What is the geometric interpretation of a cartesian equation of a line? The geometric interpretation of the parametric equation of a line $\mathbf{w}+t\mathbf{u}$ is quite intuitive, you have a parameter that can expand, contract and change the direction of the line. How can I understand visually the cartesian equation of a line $ax + by = c$?
 A: Try and rewrite the equation:
$ax + by = c$ as $y = (-\frac{a}{b})x + \frac{c}{b}$.
You can then simply see how $y$ changes as $x$ does (and see, for instance, that when $x = 0$, $y$ will take the value $\frac{c}{b}$, or that $y = 0$ when $x = \frac{c}{a}$. :)
A: In Euclidean geometry (i.e with an inner product) take $(x_0,y_0)$ to be one point on the line, then $c=ax_0+by_0$ so the equation of the line rewrites as
$$a(x-x_0)+b(y-y_0)=0$$
And we can interpret that as 
$$(a,b)\cdot \begin{pmatrix} x-x_0\\y-y_0 \end{pmatrix}=0$$
So the line passes through $(x_0,y_0)$ and has $(a,b)$ as normal vector
A: Personally, I find it intuitive to visualize lines or planes by considering their gradients. One of the most useful aspects about the gradient of a function is that it tells us the direction of steepest ascent or increase of that given function.
To put this into perspective, let's consider your example. We can interpret $ax + by = c$ to be a particular instance of a general function $f(x, y) = ax + by$ where the $f$ evaluates to $c$. The gradient of $f$ can then be calculated as follows:
$$\nabla f = \left<\frac{\partial f}{\partial x}, \frac{\partial f}{\partial y} \right> = \left<a, b \right>$$
Because the gradient is a constant vector, we know that the function's direction of increase  on a contour plot is going to be the same at any arbitrary point $(x, y)$ no matter where you evaluate the function. From this, we can intuit that the function is linear and perpendicular to the vector $\left<a, b\right>$. 

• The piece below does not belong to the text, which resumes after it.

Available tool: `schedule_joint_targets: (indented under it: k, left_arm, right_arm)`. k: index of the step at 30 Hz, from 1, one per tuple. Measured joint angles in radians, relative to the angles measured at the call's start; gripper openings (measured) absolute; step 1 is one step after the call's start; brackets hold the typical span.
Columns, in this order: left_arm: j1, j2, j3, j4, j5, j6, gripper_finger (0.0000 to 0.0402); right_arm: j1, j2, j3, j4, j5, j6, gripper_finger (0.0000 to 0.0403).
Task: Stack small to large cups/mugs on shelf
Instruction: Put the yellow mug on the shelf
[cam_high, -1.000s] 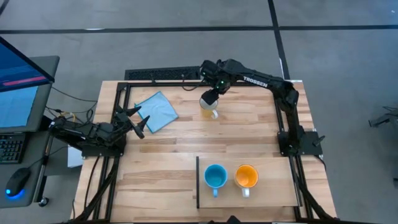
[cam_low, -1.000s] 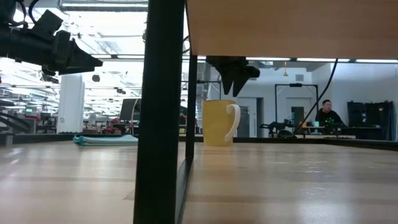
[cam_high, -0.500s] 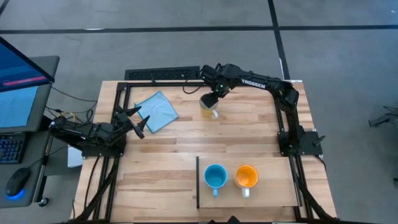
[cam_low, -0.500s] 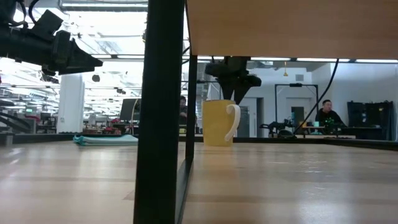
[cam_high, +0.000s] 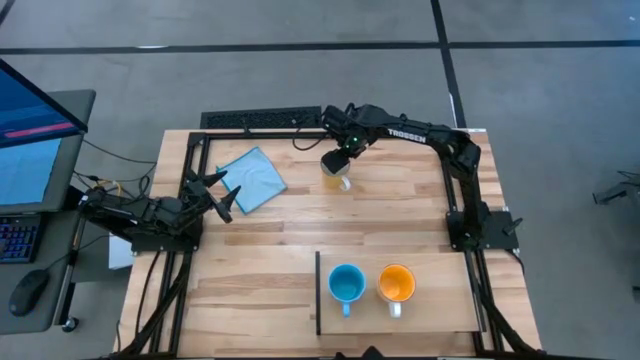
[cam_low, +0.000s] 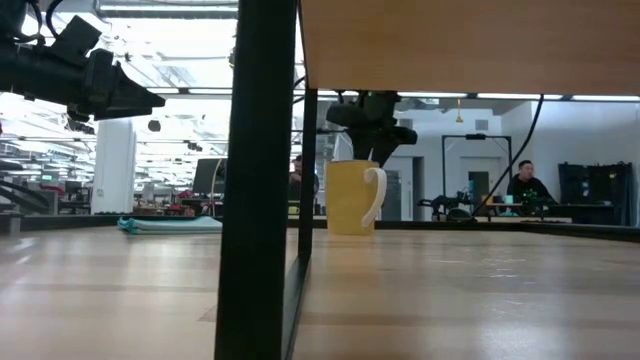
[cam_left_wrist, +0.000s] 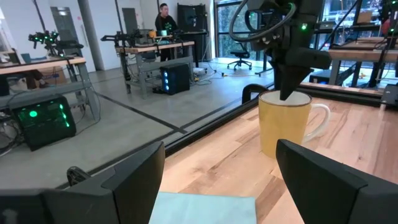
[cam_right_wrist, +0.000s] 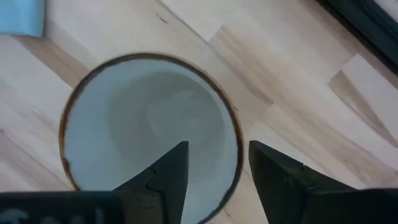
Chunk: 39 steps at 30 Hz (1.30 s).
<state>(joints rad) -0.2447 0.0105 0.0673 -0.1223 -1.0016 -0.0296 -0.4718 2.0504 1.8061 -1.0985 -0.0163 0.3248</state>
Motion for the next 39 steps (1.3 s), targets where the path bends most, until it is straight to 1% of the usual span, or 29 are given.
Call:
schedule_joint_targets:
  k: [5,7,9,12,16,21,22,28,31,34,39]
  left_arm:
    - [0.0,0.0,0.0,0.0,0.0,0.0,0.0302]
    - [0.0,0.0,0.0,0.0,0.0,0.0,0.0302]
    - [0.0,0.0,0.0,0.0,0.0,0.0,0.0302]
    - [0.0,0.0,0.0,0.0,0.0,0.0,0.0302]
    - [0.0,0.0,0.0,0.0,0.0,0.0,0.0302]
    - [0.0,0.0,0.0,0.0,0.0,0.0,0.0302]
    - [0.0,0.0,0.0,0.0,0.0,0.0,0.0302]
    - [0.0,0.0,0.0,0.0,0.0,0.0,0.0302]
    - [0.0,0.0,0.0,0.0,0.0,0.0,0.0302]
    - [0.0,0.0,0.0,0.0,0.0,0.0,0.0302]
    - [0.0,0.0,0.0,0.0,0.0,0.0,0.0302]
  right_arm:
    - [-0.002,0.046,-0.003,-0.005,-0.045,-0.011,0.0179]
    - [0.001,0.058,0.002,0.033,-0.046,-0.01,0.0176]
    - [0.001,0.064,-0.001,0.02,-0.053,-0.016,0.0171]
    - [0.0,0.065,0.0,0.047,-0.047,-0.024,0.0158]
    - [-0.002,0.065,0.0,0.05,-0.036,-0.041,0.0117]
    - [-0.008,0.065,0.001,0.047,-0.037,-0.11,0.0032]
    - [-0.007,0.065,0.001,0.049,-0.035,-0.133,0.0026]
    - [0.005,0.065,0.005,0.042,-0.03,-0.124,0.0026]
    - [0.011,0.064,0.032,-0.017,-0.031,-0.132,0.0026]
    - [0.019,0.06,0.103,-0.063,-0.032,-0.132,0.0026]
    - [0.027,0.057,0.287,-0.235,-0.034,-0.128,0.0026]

Note that we can extend this idea to any number of higher dimensions. For example, we know that $f(x, y, z) = ax + by + cz$ is a plane that is orthogonal to the vector $\left<a, b, c \right>$. Such a vector is often referred to as the normal vector of the plane.

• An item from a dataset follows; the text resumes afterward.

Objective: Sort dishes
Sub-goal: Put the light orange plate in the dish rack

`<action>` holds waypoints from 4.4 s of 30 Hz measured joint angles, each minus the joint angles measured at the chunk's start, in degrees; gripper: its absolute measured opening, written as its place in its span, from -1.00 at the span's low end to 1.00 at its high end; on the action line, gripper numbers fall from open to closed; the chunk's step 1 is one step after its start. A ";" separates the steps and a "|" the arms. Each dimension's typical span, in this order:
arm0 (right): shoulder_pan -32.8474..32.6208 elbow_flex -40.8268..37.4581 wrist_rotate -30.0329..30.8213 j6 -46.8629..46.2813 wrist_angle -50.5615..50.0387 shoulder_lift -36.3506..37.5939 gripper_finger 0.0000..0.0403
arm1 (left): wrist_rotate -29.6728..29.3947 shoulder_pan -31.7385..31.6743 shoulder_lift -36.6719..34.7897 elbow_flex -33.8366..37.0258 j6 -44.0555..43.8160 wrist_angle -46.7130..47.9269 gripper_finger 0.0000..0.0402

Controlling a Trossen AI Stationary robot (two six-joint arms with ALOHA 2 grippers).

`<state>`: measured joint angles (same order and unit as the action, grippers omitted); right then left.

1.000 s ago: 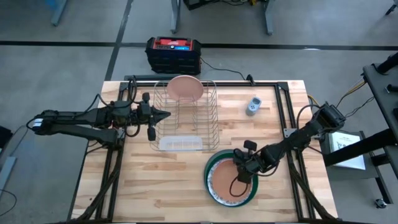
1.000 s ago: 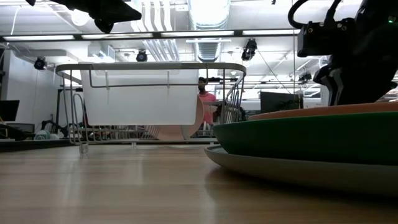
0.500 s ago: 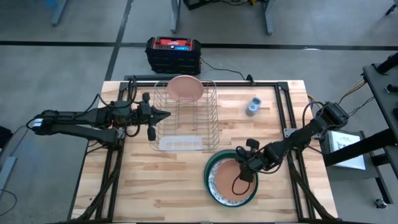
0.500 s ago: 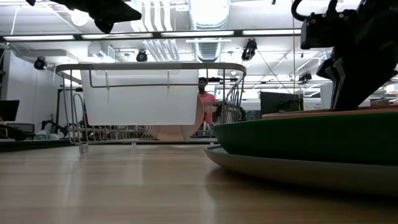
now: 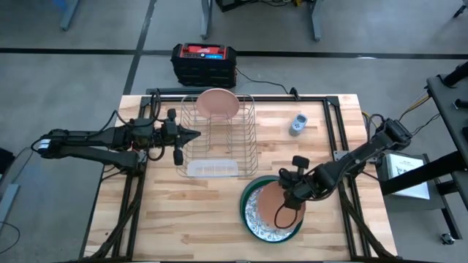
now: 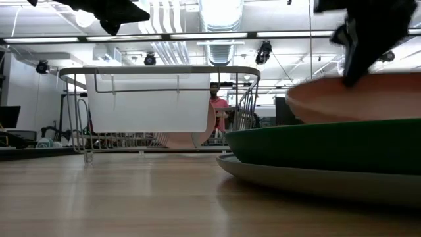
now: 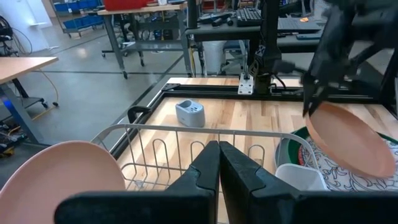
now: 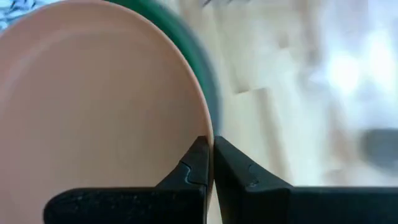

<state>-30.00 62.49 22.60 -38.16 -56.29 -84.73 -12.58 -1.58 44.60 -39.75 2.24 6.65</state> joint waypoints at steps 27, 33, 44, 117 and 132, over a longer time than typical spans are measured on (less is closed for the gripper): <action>14.66 18.86 60.06 21.35 -8.12 3.24 -1.00 | 0.02 0.00 -3.41 0.02 -0.17 2.85 -1.00; 21.13 18.83 58.65 32.36 -0.26 3.23 -1.00 | -0.05 0.00 -5.50 0.02 -1.25 5.53 -1.00; 31.55 15.86 28.06 66.92 44.78 2.95 -1.00 | -0.09 0.00 -6.99 0.02 -1.27 6.94 -1.00; 46.00 11.92 17.41 80.72 81.02 -23.78 -1.00 | -0.37 0.01 -9.44 0.02 0.46 7.99 -1.00; 45.66 11.92 17.80 81.51 82.71 -27.76 -1.00 | -0.37 0.00 -9.44 0.02 0.44 7.98 -1.00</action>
<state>15.66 74.41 40.40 43.35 26.41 -112.49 -12.95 -1.58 35.16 -39.72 2.68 14.63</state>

If anything is unclear, I'd be more than happy to elaborate.
A: It helps let you look at a circle as a line just substitute $a=x$, $b=y$  and you've got a circle around the origin with radius $\sqrt{c}$ . in general $a$ is the scaling of $x$, $b$ the scaling of $y$ .  Scale each side by a factor, it's the same line. Negative $b$ to reflect across the $x$ axis, negative $a$  opposite slope through same point. negate both to negate the intercept ,  as will negating $c$ . make $a$ change magnitude, and it rotates around a point.  etc.